El Viernes Santo es un día de duelo para los cristianos en Ayacucho: Jesús ha muerto en el monte Calvario. Desde muy temprano, los fieles y turistas llegan a las iglesias y presencian el tradicional sermón de las tres horas. Ese día, los templos permanecen abiertos las 24 horas para que la población reflexione y se prepare para el sepulcro de Jesucristo.
En la tarde se representa la crucifixión y muerte de Cristo. Vestidos todos de negro en señal de luto, la población acompaña en procesión al Señor del Santo Sepulcro, que yace en una urna de cristal sobre una sábana con rosas blancas. La imagen sale del templo de Santo Domingo, fundado en 1548.
La figura de la Virgen Dolorosa, vestida de riguroso luto, representa el sufrimiento de la madre al ver a su hijo muerto. La noche del Viernes Santo es la más oscura del año en Ayacucho, porque solo las velas que llevan los fieles iluminan el recorrido que pasa por el templo de Santa María Magdalena y por la Plaza de Armas de la ciudad.

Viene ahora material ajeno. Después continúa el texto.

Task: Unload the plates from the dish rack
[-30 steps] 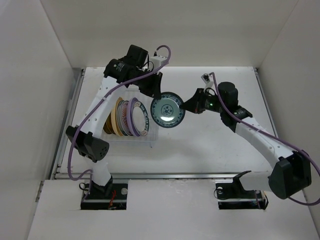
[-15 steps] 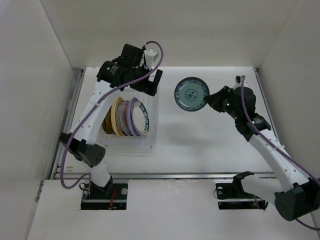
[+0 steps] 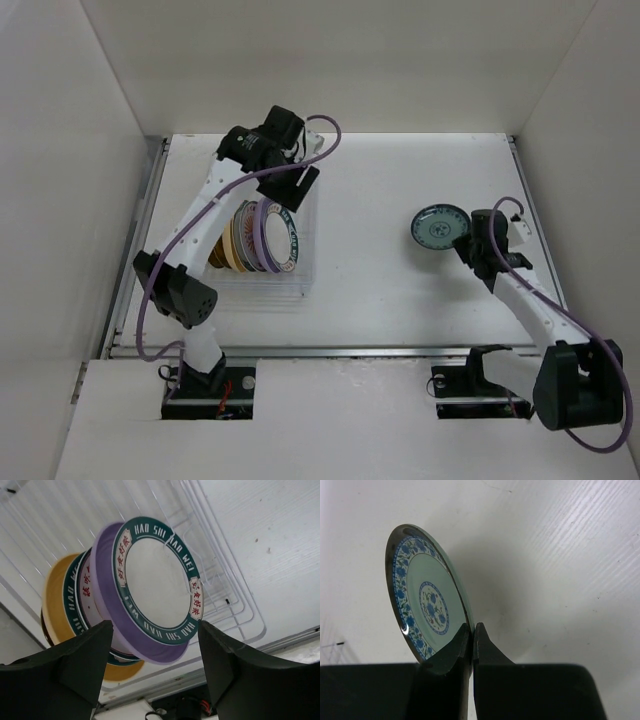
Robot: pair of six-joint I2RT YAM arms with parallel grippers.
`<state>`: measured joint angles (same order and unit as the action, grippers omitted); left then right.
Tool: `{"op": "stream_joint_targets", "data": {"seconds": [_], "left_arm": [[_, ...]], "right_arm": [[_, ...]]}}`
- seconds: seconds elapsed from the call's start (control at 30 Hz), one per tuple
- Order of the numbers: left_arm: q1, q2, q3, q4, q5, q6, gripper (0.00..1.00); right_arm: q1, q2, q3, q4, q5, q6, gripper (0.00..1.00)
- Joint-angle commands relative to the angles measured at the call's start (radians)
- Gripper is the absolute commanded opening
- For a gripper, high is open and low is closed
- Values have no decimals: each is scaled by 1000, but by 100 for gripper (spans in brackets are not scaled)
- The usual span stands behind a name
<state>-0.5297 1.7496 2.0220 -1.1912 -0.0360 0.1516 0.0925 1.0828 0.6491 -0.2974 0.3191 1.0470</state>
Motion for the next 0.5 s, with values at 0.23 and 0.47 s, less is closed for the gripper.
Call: {"op": "stream_joint_targets", "data": {"seconds": [0.23,0.47], "left_arm": [[-7,54,-103,-4,-195,49,72],[-7,103,-103,-42,-174,59,70]], "right_arm": [[-93,268,0,192,-103,50,1],[-116,318,9,155,-124,77,40]]}}
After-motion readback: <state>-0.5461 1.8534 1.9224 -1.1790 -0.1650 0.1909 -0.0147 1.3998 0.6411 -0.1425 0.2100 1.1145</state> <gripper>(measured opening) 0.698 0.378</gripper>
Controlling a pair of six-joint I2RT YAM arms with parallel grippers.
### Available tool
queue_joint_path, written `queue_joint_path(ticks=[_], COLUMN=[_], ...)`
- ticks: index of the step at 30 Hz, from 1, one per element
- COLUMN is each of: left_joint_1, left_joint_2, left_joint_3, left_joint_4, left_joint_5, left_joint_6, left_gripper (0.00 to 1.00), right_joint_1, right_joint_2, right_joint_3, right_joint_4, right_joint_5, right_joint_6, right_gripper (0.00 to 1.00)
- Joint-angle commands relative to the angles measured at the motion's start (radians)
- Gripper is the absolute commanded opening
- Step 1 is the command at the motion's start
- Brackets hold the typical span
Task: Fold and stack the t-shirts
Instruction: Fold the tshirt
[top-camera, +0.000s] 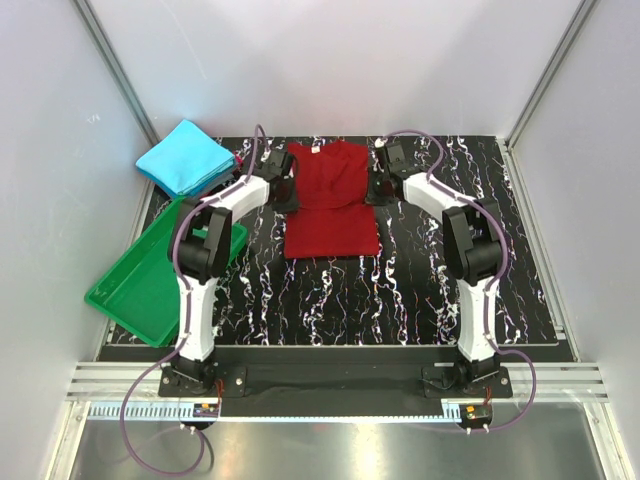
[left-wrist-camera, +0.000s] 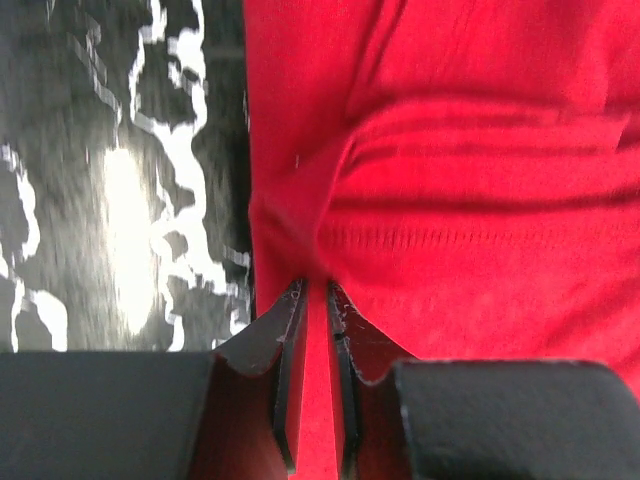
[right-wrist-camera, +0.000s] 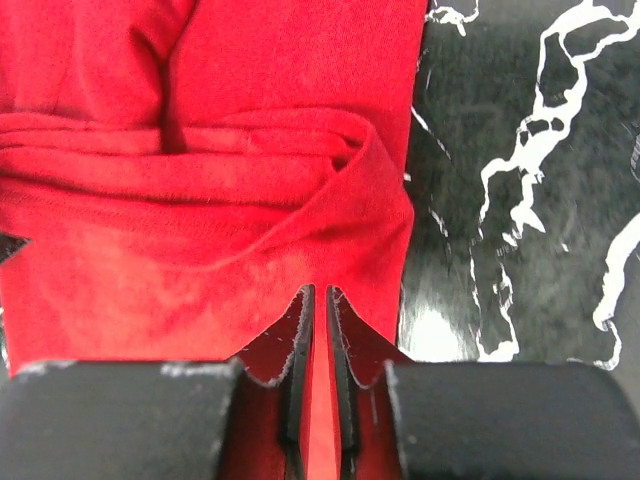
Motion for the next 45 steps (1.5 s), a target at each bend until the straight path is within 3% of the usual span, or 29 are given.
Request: queue_joint_path(ticks=[1,8,14,19,24,28,31,35,39,45], left_joint_1=[0.014,0.056,0.092,0.090,0.086,0.046,-0.024,-0.083,-0.091,-0.091], left_joint_2=[0.035,0.119,0.196,0.136,-0.034,-0.209,-0.374,-0.480,-0.542,-0.539], left_joint_3=[0.092,0.250,0.355,0.333,0.287,0.101,-0.075,-0.266,-0.456,-0.579], left_joint_4=[0.024,0.023,-0.003,-0.012,-0.066,-0.083,-0.084,-0.075,0.015,0.110], left_joint_5=[-0.027,-0.015,0.048,0.059,0.068,0.062,0.027,0.051,0.114,0.145], left_joint_6=[0.023,0.035,0.035,0.060,0.089,0.106,0.112,0.069,0.015,-0.060], left_gripper=[0.18,0.20,0.20,0.23,0.26,0.30,0.38,0.44,0.44,0.44], right_joint_1=[0.009,-0.019,-0.051,-0.062,-0.064,-0.064,-0.064,-0.064,-0.062,-0.048], right_joint_2=[0.048,0.082,0.111,0.095,0.013,-0.140,-0.272,-0.366,-0.414,-0.417], right_joint_3=[0.054,0.118,0.180,0.178,0.162,-0.025,-0.180,-0.338,-0.466,-0.575], right_joint_4=[0.039,0.039,0.037,0.016,-0.148,-0.181,-0.178,-0.134,-0.063,0.051], right_joint_5=[-0.007,0.062,0.029,0.024,0.024,0.018,-0.014,-0.086,-0.102,-0.141], right_joint_6=[0.008,0.023,0.030,0.028,0.063,0.157,0.247,0.324,0.379,0.463], right_gripper=[0.15,0.16,0.19,0.25,0.37,0.47,0.52,0.59,0.64,0.63])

Entre bellas alfombras y arreglos florares, Jesús y la Virgen María recorren las principales calles de Ayacucho hasta ingresar a la Catedral de la ciudad. Al día siguiente, el Sábado de Gloria, la ciudad anticipa la resurrección de Cristo con festejos populares, como peleas de gallos y la preparación del anda para el Domingo de Resurrección. (Artífice Comunicadores).